Task: Give only the number of lines in the records that include the string "base".

Dataset content:
=-=-=

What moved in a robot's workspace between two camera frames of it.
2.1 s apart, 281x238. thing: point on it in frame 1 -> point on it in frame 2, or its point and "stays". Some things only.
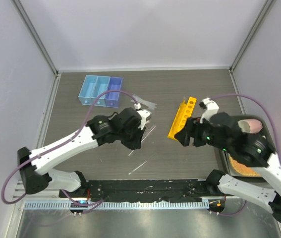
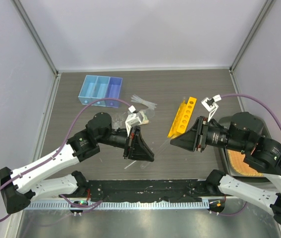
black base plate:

=-=-=

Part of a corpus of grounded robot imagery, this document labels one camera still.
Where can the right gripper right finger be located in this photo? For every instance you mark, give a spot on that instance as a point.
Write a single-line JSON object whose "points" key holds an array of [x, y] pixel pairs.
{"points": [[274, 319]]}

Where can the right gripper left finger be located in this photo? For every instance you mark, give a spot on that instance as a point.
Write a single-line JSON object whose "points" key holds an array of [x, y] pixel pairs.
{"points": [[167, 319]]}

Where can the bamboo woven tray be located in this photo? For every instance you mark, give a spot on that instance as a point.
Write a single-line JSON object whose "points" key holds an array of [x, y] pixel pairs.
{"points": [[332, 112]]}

=-=-=

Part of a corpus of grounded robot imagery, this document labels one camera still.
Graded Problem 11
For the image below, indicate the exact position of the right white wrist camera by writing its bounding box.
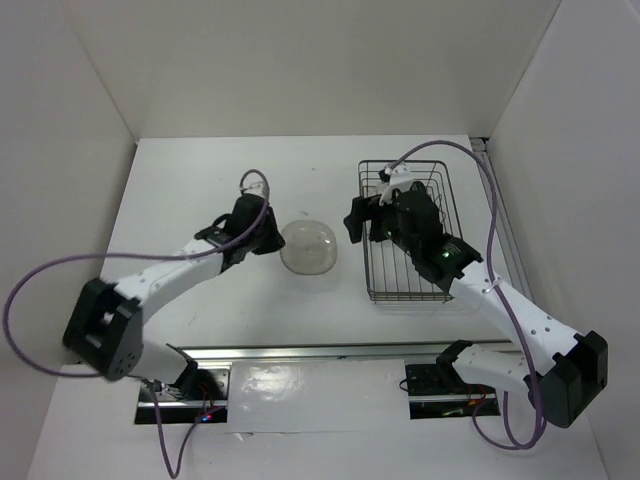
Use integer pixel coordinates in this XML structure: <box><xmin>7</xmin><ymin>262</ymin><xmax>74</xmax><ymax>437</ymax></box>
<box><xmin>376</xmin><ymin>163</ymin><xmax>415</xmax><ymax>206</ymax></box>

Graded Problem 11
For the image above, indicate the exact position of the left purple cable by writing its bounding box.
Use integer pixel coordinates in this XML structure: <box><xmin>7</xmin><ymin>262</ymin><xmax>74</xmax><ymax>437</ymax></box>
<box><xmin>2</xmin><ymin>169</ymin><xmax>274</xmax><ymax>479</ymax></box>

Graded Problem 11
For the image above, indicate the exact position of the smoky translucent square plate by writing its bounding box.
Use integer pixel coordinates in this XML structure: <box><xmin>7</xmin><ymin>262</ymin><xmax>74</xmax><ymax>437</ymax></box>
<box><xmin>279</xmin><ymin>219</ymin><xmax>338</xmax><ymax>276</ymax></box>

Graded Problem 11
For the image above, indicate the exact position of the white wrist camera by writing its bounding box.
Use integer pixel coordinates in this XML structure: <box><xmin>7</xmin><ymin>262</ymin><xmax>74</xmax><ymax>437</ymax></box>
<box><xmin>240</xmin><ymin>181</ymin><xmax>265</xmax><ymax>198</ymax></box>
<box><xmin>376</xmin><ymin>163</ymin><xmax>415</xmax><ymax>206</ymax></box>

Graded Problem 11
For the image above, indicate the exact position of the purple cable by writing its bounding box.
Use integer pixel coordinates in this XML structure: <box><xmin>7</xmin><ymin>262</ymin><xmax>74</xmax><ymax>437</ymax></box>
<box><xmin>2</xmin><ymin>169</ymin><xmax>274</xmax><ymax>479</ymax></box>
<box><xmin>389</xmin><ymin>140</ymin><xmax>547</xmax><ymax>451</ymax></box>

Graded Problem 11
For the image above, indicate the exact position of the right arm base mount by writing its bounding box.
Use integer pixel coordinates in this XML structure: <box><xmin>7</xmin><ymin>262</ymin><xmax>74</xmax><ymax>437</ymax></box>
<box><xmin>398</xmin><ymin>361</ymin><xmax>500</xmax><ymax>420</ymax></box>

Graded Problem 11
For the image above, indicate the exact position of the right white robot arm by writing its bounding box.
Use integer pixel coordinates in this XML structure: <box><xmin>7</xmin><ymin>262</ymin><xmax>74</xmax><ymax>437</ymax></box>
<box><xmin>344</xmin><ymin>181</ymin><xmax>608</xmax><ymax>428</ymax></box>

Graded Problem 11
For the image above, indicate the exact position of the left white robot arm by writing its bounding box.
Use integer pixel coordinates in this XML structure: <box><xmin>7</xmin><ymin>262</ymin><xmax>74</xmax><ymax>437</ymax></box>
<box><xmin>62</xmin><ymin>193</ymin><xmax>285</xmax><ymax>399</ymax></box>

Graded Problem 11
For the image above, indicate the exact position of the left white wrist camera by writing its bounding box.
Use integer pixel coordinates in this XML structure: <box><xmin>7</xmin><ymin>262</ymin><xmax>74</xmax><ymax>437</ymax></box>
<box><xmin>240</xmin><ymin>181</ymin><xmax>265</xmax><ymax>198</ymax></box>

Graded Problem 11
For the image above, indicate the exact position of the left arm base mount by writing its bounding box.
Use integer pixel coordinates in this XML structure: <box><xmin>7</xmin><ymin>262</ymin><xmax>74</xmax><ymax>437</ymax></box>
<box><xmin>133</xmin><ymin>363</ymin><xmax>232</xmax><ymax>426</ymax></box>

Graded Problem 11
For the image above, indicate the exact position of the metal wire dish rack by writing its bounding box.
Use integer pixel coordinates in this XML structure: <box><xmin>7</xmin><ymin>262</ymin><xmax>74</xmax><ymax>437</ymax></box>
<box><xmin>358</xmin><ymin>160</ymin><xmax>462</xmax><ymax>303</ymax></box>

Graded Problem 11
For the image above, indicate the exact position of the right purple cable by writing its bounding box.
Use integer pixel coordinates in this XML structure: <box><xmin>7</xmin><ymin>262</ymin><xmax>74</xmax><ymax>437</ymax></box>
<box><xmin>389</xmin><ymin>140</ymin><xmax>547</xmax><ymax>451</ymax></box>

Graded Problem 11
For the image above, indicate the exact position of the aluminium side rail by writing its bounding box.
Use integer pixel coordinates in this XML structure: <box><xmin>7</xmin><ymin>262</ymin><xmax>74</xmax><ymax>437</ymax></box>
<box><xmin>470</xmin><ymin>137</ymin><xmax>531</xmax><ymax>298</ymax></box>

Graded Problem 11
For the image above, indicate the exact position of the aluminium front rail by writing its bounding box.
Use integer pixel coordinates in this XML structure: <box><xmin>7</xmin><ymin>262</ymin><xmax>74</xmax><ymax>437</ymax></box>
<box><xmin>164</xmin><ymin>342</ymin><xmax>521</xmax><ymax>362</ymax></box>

=-=-=

Result of the exercise: 3